WHAT TO DO:
For this exercise, write out each entry below exactly, omitting the images.

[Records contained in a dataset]
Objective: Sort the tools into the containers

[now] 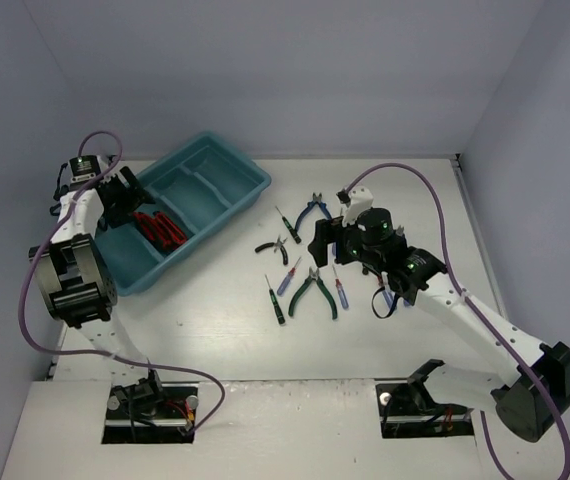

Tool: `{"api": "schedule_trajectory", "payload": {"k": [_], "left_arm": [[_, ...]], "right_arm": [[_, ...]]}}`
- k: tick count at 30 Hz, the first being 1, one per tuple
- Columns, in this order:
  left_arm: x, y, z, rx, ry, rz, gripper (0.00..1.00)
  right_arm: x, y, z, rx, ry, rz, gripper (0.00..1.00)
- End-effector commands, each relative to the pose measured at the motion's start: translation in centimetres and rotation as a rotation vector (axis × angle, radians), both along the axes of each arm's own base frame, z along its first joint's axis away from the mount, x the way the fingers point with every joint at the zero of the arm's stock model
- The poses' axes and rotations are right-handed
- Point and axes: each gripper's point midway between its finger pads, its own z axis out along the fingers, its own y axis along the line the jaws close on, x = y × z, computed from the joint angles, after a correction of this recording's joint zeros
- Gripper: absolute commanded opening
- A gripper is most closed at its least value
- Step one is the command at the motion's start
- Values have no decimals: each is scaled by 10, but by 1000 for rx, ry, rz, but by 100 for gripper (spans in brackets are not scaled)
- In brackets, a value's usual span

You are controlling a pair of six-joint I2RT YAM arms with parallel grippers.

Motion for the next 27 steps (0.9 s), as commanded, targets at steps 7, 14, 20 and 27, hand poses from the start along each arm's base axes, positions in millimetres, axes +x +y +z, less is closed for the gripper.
{"api": "schedule_trajectory", "payload": {"k": [7,14,20,27], "left_arm": [[-51,-75,124,147,-195,-124,81],[-142,-228,83,164,-110,-258,80],[-186,-286,28,174,4,-268,77],[-206,-349,-17,193,96,-362,66]], "right_arm": [[17,-38,-20,-51,43,-198,83],[27,-80,-33,-29,97,-359,82],[28,-95,-36,-54,96,-403,82],[24,-100,-43,-61,113,-419,82]]}}
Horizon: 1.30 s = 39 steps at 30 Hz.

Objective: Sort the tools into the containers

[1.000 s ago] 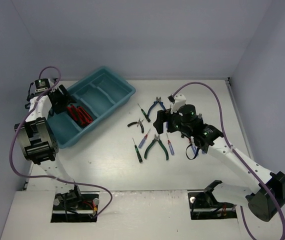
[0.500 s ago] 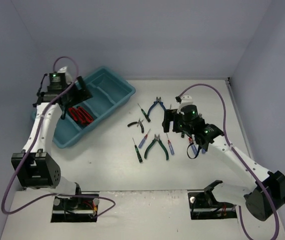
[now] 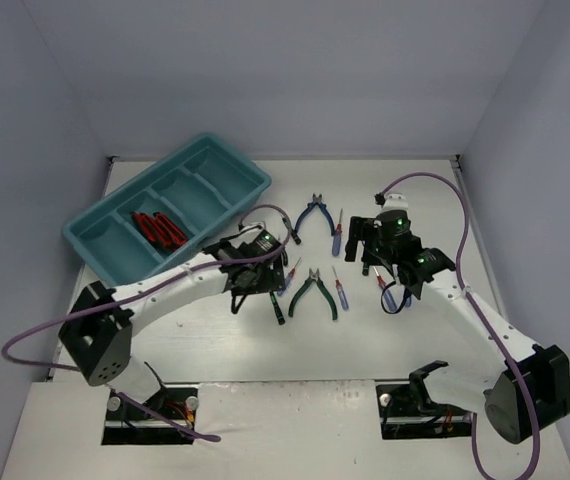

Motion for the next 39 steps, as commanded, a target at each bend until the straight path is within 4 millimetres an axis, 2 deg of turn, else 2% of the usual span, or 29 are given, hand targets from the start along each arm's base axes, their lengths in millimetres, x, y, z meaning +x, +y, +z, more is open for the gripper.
{"api": "schedule_trajectory", "payload": {"k": [1,6,10,13,14,16,18,20,24,26,27,30,33,36,38,39], "left_arm": [[8,-45,-4,-62,-12,43,65],[-2,-58,-39,-18,65,32,61],[-14,-49,-65,20,127,66,55],[-19,-44,-74,39,147,78,50],[-20,-43,-76,43,151,82,46],[-24,-38,-82,56,164,89,29],[-26,-35,-84,58,173,97,20],[-30,-29,-86,64,174,105,15],[-33,-19,-89,77,183,121,12],[-34,-13,-89,87,186,123,3],[-34,-10,-85,90,180,123,0],[-28,1,-59,97,122,128,0],[-20,28,-11,117,36,137,0],[1,66,34,62,-36,225,0],[9,89,52,43,-74,249,0],[17,109,58,47,-90,286,0]], "right_arm": [[4,-8,9,12,-42,-48,82],[0,-10,10,15,-45,-47,82],[-3,-11,12,17,-51,-42,82],[-5,-12,12,17,-53,-43,82],[-5,-12,12,17,-54,-43,82],[-7,-13,12,16,-55,-44,82],[-7,-14,12,15,-56,-45,82],[-7,-14,12,13,-58,-46,82],[-7,-16,10,5,-55,-50,82],[-7,-15,10,5,-54,-50,82],[-6,-15,11,5,-56,-50,82],[-5,-16,15,3,-66,-50,82],[-5,-15,20,11,-78,-45,82],[-3,-12,24,22,-84,-37,82],[-2,-10,26,27,-83,-32,82],[-1,-9,27,29,-84,-28,82]]}}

OUTPUT OF THE EXERCISE:
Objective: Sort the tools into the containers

[now] 

Tool: `{"api": "schedule_trajectory", "payload": {"k": [_], "left_arm": [[_, ...]], "right_arm": [[_, ...]]}}`
- k: tick count at 30 Hz, the first being 1, one per tuple
- Columns, in this order:
  left_arm: x, y, z, rx, ry, rz, gripper (0.00..1.00)
  right_arm: x, y, z, rx, ry, rz, gripper (0.00..1.00)
- End-effector commands, each relative to the pose measured at the motion's start: translation in centimetres and rotation as a rotation vector (axis × angle, radians), both along the axes of each arm's own base frame, z along its first joint's axis away from the mount, x the way the fingers point with every joint at the zero of the arm's stock model
- The poses' axes and rotations are right-handed
- Point and axes: each gripper's point midway between its finger pads, its own z axis out along the fingers, its own y axis along the line the jaws close on, x = y × z, computed from the joint angles, after a correction of this recording's joint zeros
- Gripper: absolute commanded opening
- A gripper is most closed at its least value
- Step one is the command at the motion's start
- Values have no decimals: each is scaled by 10, but by 1000 for rx, ry, rz, but by 100 for gripper (spans in brackets are not scaled)
- In brackets, a value's usual span

You are controlling a pair of six-joint I2RT YAM arms with parallel grippers.

Motion for the next 27 steps (0.9 s), as commanded, targets at steps 7, 14, 20 and 27, hand poses from the start along each arm's base axes, positions in millimetres, axes +x +y +z, less is closed for the gripper.
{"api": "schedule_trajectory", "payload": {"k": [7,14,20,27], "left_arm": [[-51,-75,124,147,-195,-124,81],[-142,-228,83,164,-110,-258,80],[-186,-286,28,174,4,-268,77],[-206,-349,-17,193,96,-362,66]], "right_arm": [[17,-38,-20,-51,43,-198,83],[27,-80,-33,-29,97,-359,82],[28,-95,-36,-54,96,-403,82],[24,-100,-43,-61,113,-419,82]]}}
Horizon: 1.30 s = 39 steps at 30 Hz.

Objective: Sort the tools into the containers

[1.000 s ago] 
[0.500 s ago] 
[now] 

Motion for the next 39 steps, as commanded, a target at each bend until the straight path is within 4 millimetres an axis, 2 deg of turn, else 2% of the usual span, or 29 are given, hand targets from the start along each arm's base axes, their lengths in millimetres, x, y, z meaning +x, +y, +z, more is open for the gripper.
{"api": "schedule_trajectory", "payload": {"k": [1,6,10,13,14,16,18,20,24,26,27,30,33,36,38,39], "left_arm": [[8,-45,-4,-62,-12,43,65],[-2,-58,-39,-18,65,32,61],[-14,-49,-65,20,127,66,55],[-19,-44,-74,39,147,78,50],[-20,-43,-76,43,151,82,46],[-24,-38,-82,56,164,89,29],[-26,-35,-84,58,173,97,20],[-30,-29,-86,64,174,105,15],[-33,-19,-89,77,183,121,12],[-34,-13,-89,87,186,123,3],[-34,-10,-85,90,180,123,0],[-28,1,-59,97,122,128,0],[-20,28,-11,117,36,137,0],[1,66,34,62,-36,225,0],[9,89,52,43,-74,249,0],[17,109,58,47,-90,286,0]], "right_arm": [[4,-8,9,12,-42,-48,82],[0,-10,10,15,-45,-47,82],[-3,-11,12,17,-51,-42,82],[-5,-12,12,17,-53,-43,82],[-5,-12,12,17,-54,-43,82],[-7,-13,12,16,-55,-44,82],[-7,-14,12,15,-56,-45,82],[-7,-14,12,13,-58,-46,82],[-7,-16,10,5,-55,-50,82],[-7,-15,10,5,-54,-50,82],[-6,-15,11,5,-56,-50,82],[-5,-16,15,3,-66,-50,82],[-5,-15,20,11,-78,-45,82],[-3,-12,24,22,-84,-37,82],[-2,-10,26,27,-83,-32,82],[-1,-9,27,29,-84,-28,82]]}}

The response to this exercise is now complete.